I'm interested in understanding and modeling user behaviour in interactive complex systems. My research takes two complementary approaches:
- We build systems to facilitate the collection and analysis of user interaction data by removing barriers to data wrangling and pattern mining;
- We seek proxies that derive from user interaction and are indicators of search strategies, attention, usability problems and knowledge acquisition.
I'm currently working in three main spaces: in the health domain I explore how medication safety dashboards, EPRs, patient portals and health tracking apps are used by clinicians and patients; in the software engineering domain I examine how engineers construct knowledge artefacts (i.e. ontologies) and task models; and, finally, on learning systems, I'm working in finding navigation activities that are proxies of usability problems and knowledge acquisition.

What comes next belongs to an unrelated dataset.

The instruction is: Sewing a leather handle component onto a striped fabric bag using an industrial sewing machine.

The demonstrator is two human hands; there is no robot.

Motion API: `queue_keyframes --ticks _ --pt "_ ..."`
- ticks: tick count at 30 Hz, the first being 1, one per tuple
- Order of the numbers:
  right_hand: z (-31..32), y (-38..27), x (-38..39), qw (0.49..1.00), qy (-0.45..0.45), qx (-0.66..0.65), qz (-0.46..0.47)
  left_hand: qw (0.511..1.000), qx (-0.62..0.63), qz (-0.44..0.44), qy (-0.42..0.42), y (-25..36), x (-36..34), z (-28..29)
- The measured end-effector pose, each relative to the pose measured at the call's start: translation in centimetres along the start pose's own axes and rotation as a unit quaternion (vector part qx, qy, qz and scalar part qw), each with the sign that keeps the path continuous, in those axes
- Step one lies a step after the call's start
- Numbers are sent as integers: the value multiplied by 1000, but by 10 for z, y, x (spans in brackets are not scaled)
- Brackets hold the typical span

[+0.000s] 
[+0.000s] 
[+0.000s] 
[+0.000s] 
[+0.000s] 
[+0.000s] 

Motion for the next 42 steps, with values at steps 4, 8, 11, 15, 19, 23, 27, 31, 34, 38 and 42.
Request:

I received a PhD in Computer Science from the University of the Basque Country about web accessibility assessment, evaluation and measurement. I keep active in the accessibility field and publish papers about:
- Scoping and defining web accessibility;
- The perception of web accessibility by professionals;
- The limitations of automated accessibility evaluation tools;
- The role of expectations on user testing;
- and more recently we empirically analysed the relationship between user experience and web accessibility.

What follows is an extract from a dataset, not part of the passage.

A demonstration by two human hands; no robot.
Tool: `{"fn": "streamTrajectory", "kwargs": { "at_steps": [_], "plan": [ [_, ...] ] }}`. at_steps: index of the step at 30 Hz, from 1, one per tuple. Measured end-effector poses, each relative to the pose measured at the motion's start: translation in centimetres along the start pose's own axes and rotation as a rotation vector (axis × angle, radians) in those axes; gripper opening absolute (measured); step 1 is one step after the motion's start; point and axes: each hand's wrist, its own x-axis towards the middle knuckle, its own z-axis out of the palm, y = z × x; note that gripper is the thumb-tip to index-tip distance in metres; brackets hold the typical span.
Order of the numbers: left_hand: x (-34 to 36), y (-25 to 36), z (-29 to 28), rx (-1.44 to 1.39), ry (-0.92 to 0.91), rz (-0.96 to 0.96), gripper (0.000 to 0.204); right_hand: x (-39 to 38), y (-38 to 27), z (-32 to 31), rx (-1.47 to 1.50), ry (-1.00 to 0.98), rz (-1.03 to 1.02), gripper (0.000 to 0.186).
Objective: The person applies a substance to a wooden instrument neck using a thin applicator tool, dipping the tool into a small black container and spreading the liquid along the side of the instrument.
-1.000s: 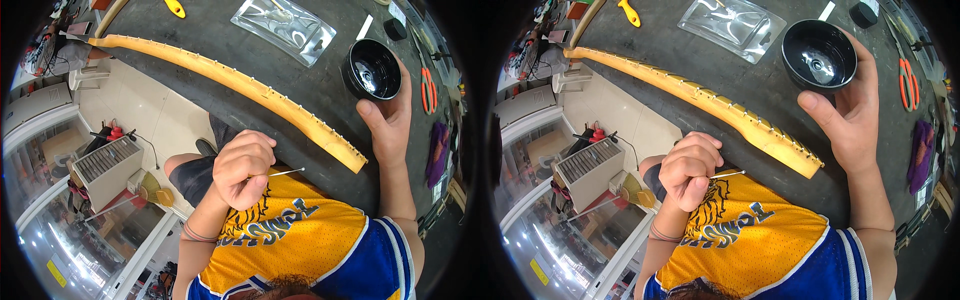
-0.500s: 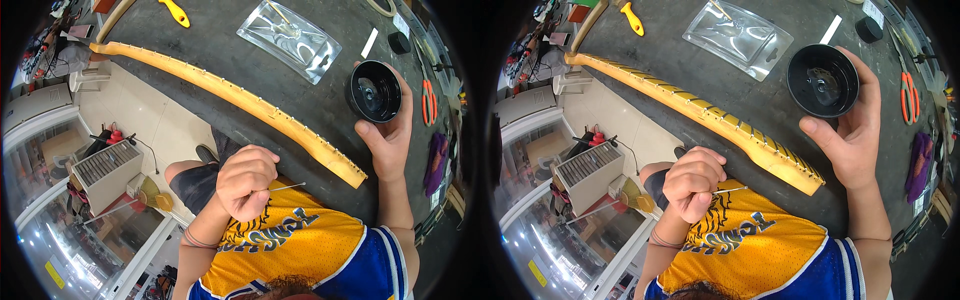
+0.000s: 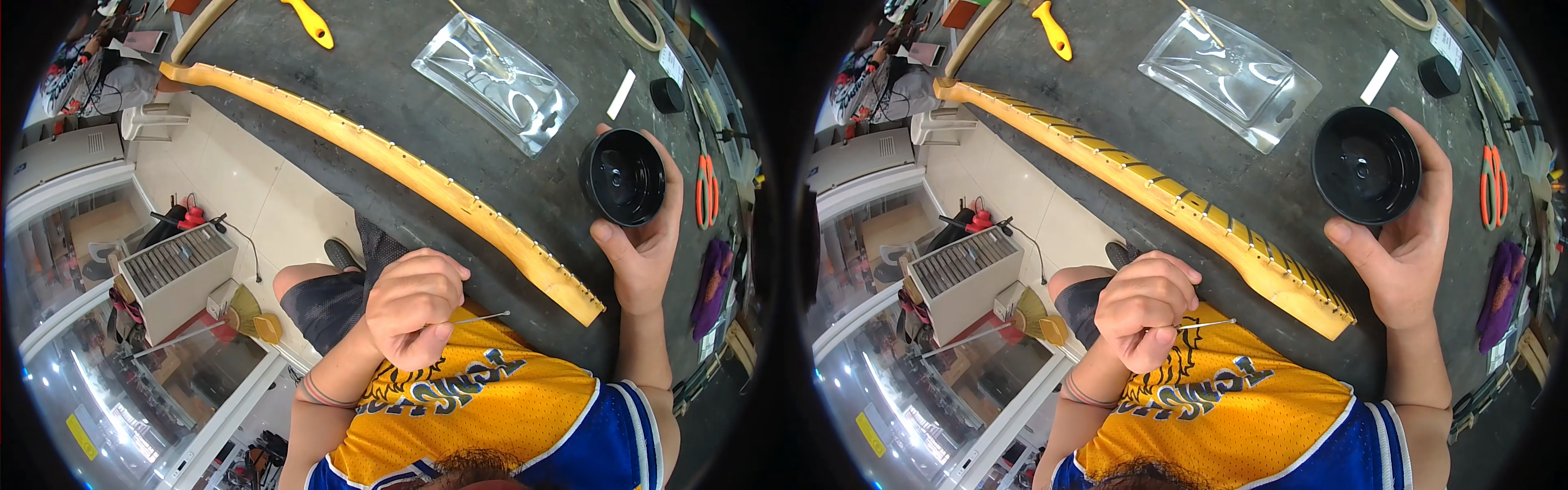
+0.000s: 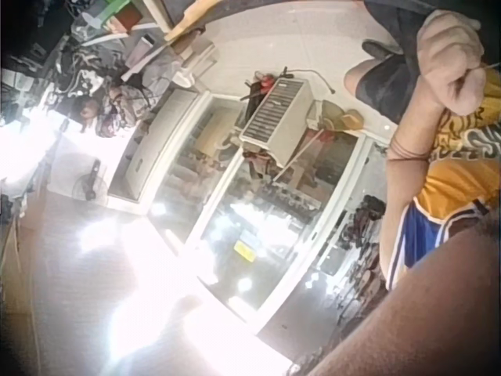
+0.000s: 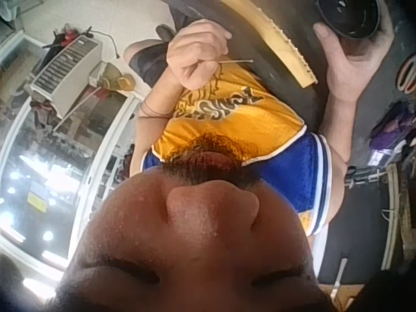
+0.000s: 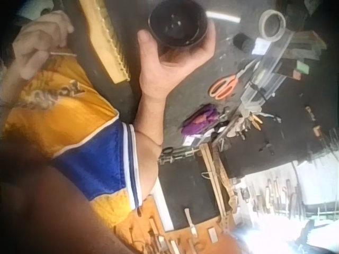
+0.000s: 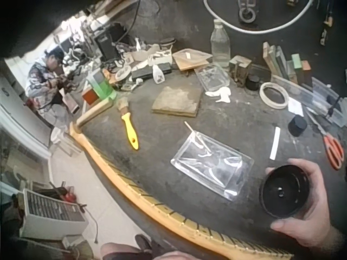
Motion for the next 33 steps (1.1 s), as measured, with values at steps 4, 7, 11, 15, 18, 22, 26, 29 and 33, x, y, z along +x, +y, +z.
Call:
{"fn": "streamTrajectory", "kwargs": {
  "at_steps": [4, 7, 11, 15, 18, 22, 26, 29, 33],
  "plan": [
    [0.02, -0.08, -0.23, -0.004, -0.006, 0.012, 0.014, 0.14, -0.26, 0.34, 0.003, -0.004, 0.007, 0.106],
    [-0.05, -0.25, -0.30, -0.010, -0.010, 0.019, 0.013, 0.21, -0.37, 0.61, 0.008, -0.006, -0.005, 0.106],
    [-0.12, -0.10, -0.32, 0.000, 0.005, 0.018, 0.013, 0.29, -0.10, 0.37, -0.071, -0.012, -0.016, 0.104],
    [-0.23, -0.13, -0.43, -0.003, 0.001, 0.015, 0.012, 0.42, -0.26, 0.35, -0.065, -0.020, -0.014, 0.105],
    [-0.16, -0.16, -0.46, -0.005, 0.000, 0.017, 0.010, 0.36, -0.18, 0.43, -0.040, -0.019, -0.017, 0.106],
    [0.00, -0.16, -0.55, -0.006, -0.003, 0.020, 0.009, 0.31, -0.05, 0.38, -0.103, -0.017, -0.027, 0.104],
    [-0.08, -0.18, -0.52, -0.008, 0.003, 0.016, 0.010, 0.30, -0.01, 0.41, -0.106, -0.012, -0.033, 0.103],
    [-0.03, -0.16, -0.53, -0.003, 0.002, 0.018, 0.010, 0.34, -0.05, 0.49, -0.106, -0.014, -0.035, 0.103],
    [-0.07, -0.23, -0.54, 0.006, 0.005, 0.020, 0.011, 0.39, -0.13, 0.54, -0.095, -0.020, -0.030, 0.104]
  ]
}}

July 2019 — The International Journal of Medical Informatics (IJMI) accepted our work on modeling the interactive behaviour of the users of a medication safety dashboard.
We conducted a 10-month observational study in which 35 health professionals used a medication safety dashboard for audit and feedback purposes in clinical practice as part of a wider intervention study. We modelled user interaction by computing features representing exploration and dwell time through user interface events. Supervised learning algorithms suggests that it is possible to classify pharmacists against GPs (accuracy > 0.8) using mouse clicks, mouse hovers and timestamps. Our work opens up new research avenues into providing adaptations on a complex healthcare system.

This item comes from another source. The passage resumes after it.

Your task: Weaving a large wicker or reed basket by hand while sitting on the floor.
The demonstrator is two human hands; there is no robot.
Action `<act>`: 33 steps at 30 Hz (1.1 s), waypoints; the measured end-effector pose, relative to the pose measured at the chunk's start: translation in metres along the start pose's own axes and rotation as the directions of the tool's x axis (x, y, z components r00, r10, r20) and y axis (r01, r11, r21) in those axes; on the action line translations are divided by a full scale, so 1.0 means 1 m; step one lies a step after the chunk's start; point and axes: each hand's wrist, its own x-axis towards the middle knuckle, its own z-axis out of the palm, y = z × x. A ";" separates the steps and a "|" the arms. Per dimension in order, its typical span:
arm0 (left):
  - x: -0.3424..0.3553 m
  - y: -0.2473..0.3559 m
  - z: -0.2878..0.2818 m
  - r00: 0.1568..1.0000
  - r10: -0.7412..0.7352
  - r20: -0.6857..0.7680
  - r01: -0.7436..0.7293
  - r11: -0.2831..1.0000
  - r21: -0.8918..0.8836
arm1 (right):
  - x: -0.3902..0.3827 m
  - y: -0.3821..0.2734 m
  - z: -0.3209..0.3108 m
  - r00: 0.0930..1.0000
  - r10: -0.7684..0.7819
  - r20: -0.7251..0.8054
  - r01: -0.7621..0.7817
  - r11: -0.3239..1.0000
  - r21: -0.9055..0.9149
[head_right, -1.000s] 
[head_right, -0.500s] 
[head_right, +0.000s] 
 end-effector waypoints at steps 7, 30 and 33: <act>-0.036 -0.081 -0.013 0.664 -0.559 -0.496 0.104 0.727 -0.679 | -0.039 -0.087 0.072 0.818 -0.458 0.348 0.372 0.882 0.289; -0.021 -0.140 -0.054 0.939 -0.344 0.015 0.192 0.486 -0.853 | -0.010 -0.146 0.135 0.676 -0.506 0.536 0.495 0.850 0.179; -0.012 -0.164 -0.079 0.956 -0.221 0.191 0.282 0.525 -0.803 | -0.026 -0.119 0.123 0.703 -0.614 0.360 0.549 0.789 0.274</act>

June 2019 — The International Journal of Human-Computer Studies (IJHCS) publishes our work on WevQuery for Pattern Mining (WevQuery-PM).
WevQuery-PM enables non data-savvy individuals to subset, customise and query large datasets of fine-grained interaction data including mouse clicks and key presses. We report the system and a user study indicating that WevQuery-PM supports users in formulating hypotheses about how Web systems are being used and feed the hypotheses back for further testing.